Louıs Vuıtton presented Creatıve Dırector Pharrell Wıllıams’ Men’s Pre-Fall 2024 Collection in Hong Kong

A swarm of illuminated drones hovered high above Hong Kong’s Victoria Harbour at Pharrell Williams’s first Louis Vuitton menswear pre-fall show, etching momentary patterns in the sky. First they synchronized to illustrate a rising blue wave pushing a riderless white surfboard; as the wave broke the surfboard transformed into a traditional junk boat of the kind that has plied these waters for centuries.
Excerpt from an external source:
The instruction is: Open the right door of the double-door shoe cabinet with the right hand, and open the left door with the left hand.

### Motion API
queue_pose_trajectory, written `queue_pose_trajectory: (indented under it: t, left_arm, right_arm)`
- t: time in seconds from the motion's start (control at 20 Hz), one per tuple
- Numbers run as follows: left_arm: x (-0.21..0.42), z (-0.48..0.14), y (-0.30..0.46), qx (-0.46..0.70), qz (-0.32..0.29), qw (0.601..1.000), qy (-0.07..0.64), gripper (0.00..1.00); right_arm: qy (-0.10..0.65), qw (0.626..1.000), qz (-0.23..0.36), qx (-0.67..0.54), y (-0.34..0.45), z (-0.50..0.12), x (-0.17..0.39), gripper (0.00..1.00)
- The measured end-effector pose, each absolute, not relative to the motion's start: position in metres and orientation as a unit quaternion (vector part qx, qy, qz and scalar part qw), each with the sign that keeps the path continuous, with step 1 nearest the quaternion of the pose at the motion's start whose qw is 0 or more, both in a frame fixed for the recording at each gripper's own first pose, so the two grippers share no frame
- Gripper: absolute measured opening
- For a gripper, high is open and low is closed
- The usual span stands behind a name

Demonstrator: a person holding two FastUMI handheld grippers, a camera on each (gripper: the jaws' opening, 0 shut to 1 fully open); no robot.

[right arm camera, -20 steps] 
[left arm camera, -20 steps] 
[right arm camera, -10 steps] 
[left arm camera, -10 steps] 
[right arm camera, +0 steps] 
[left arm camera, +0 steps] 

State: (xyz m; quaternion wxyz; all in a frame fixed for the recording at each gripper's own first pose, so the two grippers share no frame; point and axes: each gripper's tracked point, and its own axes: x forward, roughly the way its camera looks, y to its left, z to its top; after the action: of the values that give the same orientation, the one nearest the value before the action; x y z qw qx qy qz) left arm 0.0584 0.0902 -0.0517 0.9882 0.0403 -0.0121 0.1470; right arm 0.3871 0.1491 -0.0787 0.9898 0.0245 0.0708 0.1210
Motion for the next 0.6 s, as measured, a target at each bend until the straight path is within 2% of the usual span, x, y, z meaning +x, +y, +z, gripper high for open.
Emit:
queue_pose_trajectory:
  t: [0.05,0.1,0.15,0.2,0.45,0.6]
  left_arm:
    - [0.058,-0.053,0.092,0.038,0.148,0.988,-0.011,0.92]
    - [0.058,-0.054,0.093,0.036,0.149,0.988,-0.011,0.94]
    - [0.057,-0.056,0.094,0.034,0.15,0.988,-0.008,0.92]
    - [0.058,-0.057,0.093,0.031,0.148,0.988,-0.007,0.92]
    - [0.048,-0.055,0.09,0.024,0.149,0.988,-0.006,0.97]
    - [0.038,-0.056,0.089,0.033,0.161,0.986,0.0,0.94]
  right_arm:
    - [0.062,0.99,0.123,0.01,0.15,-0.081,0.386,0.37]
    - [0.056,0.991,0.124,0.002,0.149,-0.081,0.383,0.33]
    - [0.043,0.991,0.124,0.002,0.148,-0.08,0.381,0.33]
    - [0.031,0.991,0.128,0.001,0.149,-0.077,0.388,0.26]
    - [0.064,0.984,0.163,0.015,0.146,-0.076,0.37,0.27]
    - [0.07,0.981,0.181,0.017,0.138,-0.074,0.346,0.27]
Maritime theme established, the drones scattered to reform in the designer’s LV Lovers motif.

Anson Lo, Sho Hirano, Dylan Wang, Stray Kids’s Felix and Rauw Alejandro, 600 VICs, and around 200 Hong Kong fashion students (watching on a nearby big screen) were invited to see a collection that contained many complex currents of its own. Theme-wise, the main dialogue ran the characters of dandy-sailor (at the beginning) and earthier surfer (towards the end). Among the many super-enjoyable elements at the wavier end were intensely mustered Hawaiian-style prints on Aloha shirts and short sets, jacquard suiting featuring LV icons, and a whole arsenal of accessories including a ukulele strap. A suede short and shirt set in red was garlanded with wire-edged flowers you could arrange according to your mood. There were beaded shorties, wetsuits and ponchos in neoprene, friendship bracelets and necklaces, rattan hats, and fisherman’s sandals—and a surfboard too.
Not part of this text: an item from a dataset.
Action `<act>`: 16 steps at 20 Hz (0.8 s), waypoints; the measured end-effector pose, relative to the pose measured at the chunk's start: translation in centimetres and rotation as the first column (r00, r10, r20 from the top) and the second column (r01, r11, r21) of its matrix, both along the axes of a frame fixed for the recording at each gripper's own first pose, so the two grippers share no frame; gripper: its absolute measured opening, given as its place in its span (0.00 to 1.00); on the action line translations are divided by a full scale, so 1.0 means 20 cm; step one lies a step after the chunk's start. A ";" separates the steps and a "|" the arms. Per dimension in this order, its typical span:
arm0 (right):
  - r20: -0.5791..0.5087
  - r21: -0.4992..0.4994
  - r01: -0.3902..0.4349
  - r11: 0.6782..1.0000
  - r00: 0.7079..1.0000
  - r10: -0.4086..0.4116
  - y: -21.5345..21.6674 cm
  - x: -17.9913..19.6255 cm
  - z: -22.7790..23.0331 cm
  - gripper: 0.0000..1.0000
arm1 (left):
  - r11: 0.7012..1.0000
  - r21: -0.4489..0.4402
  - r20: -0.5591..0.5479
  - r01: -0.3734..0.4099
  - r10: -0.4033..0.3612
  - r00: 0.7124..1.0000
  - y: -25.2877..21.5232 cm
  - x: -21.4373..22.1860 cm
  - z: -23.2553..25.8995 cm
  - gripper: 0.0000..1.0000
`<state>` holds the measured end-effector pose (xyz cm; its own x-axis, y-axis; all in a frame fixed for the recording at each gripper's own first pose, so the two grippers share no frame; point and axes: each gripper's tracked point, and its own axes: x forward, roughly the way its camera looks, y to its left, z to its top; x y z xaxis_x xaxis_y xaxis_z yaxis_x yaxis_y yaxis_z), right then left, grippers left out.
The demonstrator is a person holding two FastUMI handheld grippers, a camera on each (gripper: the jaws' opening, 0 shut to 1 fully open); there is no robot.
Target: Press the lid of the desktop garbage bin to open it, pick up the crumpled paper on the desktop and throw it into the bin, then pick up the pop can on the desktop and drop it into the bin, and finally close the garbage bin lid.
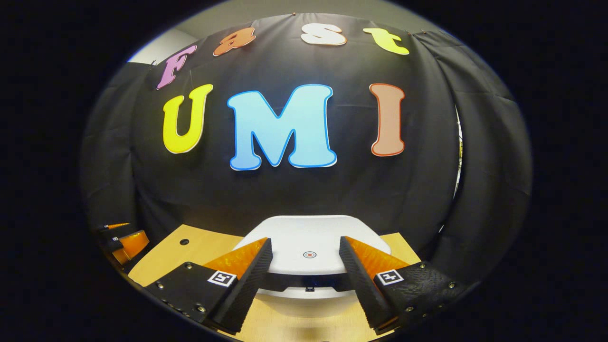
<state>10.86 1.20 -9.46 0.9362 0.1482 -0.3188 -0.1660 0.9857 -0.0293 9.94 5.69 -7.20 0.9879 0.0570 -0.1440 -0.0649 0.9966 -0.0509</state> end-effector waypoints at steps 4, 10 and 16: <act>-0.037 -0.025 -0.006 1.000 0.999 0.005 -0.01 -0.02 -0.11 0.92 | 1.000 -0.005 -0.005 -0.007 0.007 1.000 0.01 -0.01 -0.01 0.94; -0.040 -0.037 -0.008 0.999 0.999 0.007 0.00 -0.03 -0.15 0.92 | 1.000 -0.006 -0.012 -0.004 0.004 1.000 -0.01 -0.01 -0.02 0.94; -0.004 -0.010 -0.003 1.000 1.000 0.003 -0.01 -0.05 -0.20 0.93 | 1.000 -0.015 -0.017 0.006 -0.006 1.000 -0.03 0.01 -0.04 0.94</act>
Around and also sometimes within this fun frothing churn of luxury surfology Williams’s LV lexicon began to take shape. Pearls as milky as moonlight tipped denim rivets, topped buttons, etched pinstripe on seersucker, and were the precious pixels that traced the florals, waves, and fish on a closing baseball jacket. The LV initials resembled the grid of a fishing net in the silky jacquard of the first suit and the chambray separates that appeared later. The collarless not-quite rattan coat in the same milky tone as its pearl buttons, the high-waisted double breasted jackets and breaky pants, the wide shorts (most prominently in a tufted denim), and the baseball jackets all pointed to a core wardrobe that combined broad wearability and high materiality. Neptune, god of the ocean, was inserted into one of those Aloha prints as a join-the-dots easter egg for Pharrell-philes.

Accessories provide the tide that propels Louis Vuitton, and they were given due prominence this evening. Tweaked versions of the Speedy and a new chest bag were amongst the models printed in bicolor checkerboard versions of the damier design, taken from the archive’s original design and retaining its first hand-brushed identifier. Those LV Aloha prints landed here too, as did some beautifully woven raffia pieces and a new scuba-effect version of the damier checkerboard. The shoes that kicked sand on the runway included a sleek-looking new model named Cobra, 3D-printed in TPU, that was patterned with a fine mesh finish and aerodynamically set air vents.

At the end of it all, those drones made for such irresistible content that some in the 1,200-strong crowd shifted from their spots, apparently to gain an improved shooting position. This current then swirled against the finale’s massed wave of models. At its peak was Williams, in a jaunty sailor’s hat and a pearl-buttoned double breasted white suit with authentically bell bottomed pants. Encountering this human turbulence, Louis Vuitton’s menswear captain didn’t falter, but hand-shook and high-fived his way onwards down towards the end of his palm-fringed waterside runway. He had steered his sophomore show smoothly into the magnificent port of Hong Kong.